Exercise prompt
The expected answer is a verbatim transcription of the lines below, beginning with the first and ending with the line that holds "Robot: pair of", without pictures.
● ● ● ● ●
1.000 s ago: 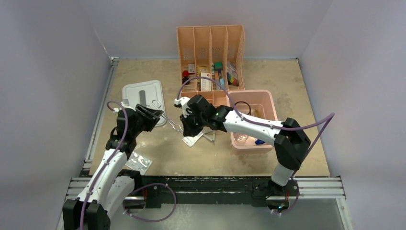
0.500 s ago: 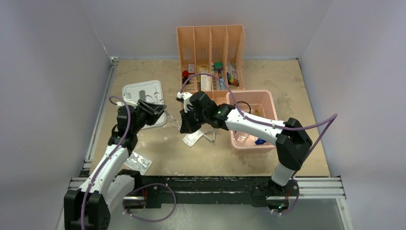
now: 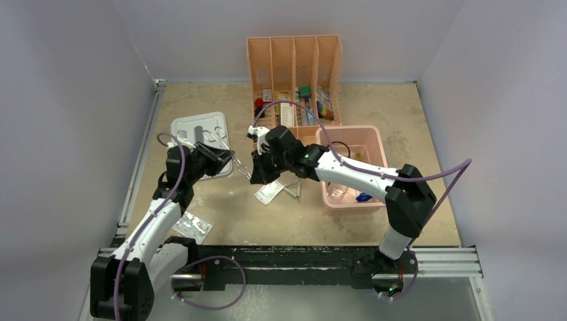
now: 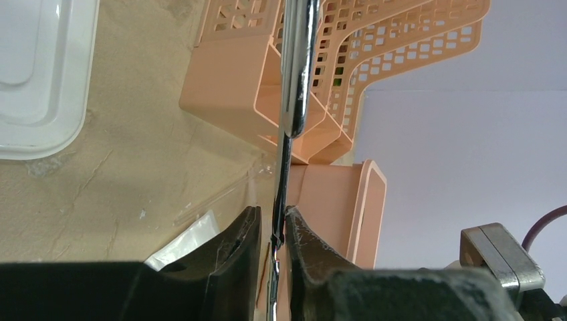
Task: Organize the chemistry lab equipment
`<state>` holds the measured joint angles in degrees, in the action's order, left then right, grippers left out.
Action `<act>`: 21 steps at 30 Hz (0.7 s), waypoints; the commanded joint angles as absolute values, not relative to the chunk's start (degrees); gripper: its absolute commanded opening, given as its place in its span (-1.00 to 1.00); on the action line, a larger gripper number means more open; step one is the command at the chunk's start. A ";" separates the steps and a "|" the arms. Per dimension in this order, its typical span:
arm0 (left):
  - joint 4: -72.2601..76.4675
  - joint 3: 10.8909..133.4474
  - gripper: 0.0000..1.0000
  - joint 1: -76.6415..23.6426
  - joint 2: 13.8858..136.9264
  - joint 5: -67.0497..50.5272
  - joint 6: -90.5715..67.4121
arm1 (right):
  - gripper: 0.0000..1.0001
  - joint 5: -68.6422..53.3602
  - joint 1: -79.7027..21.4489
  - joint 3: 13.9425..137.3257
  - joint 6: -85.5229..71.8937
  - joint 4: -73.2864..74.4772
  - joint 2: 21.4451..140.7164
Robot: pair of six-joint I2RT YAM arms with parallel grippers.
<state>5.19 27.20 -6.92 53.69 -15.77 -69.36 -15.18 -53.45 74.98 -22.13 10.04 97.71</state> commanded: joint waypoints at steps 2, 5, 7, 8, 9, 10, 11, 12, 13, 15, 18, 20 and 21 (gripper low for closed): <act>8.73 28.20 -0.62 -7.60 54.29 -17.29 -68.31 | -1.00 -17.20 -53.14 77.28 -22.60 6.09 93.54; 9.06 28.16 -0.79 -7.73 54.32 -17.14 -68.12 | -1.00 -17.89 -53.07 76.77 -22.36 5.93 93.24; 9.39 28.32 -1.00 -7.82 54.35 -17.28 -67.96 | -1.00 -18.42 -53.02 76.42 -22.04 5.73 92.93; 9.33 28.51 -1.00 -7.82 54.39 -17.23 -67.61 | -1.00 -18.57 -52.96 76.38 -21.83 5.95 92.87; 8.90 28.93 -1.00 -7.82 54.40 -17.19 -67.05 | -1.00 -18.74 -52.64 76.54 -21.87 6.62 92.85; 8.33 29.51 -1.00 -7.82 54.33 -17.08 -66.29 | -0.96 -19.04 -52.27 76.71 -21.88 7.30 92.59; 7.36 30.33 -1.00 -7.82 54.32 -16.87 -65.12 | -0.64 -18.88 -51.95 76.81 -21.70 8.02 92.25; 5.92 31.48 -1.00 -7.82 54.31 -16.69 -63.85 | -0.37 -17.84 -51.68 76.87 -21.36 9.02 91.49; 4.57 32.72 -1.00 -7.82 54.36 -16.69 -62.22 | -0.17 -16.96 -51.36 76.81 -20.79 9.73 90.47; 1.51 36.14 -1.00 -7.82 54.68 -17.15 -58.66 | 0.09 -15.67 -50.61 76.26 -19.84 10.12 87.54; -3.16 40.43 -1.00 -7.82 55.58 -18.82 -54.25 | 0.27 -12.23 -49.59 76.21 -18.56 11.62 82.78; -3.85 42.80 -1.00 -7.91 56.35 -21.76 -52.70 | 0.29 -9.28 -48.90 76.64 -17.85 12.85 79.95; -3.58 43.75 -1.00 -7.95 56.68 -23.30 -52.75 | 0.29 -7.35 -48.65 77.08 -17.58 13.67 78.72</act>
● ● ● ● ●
Task result
1.000 s ago: 
0.500 s ago: 
now: 
now: 
Task: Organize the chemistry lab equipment
`<state>` holds the measured joint angles in degrees, in the action's order, left then right, grippers left out.
Action `<act>`: 21 steps at 30 Hz (0.7 s), waypoints; the commanded joint angles as absolute values, not relative to the chunk's start (degrees); gripper: its absolute commanded opening, given as its place in its span (-1.00 to 1.00); on the action line, a larger gripper number means more open; step one is the command at the chunk's start. A ";" separates the steps and a "|" the arms. Per dimension in this order, its typical span:
arm0 (left):
  - joint 4: -72.2601..76.4675
  - joint 3: 10.8909..133.4474
  - gripper: 0.0000..1.0000
  - joint 1: -76.6415..23.6426
  - joint 2: 13.8858..136.9264
  - joint 5: -67.0497..50.5272
  - joint 6: -90.5715..67.4121
arm1 (right):
  - gripper: 0.0000..1.0001
  - joint 5: -68.6422..53.3602
  - joint 1: -79.7027..21.4489
  - joint 3: 13.9425..137.3257
  - joint 6: -85.5229..71.8937
  - joint 4: -73.2864..74.4772
  - joint 2: 21.4451..140.7164
Robot: pair of six-joint I2RT YAM arms with parallel grippers.

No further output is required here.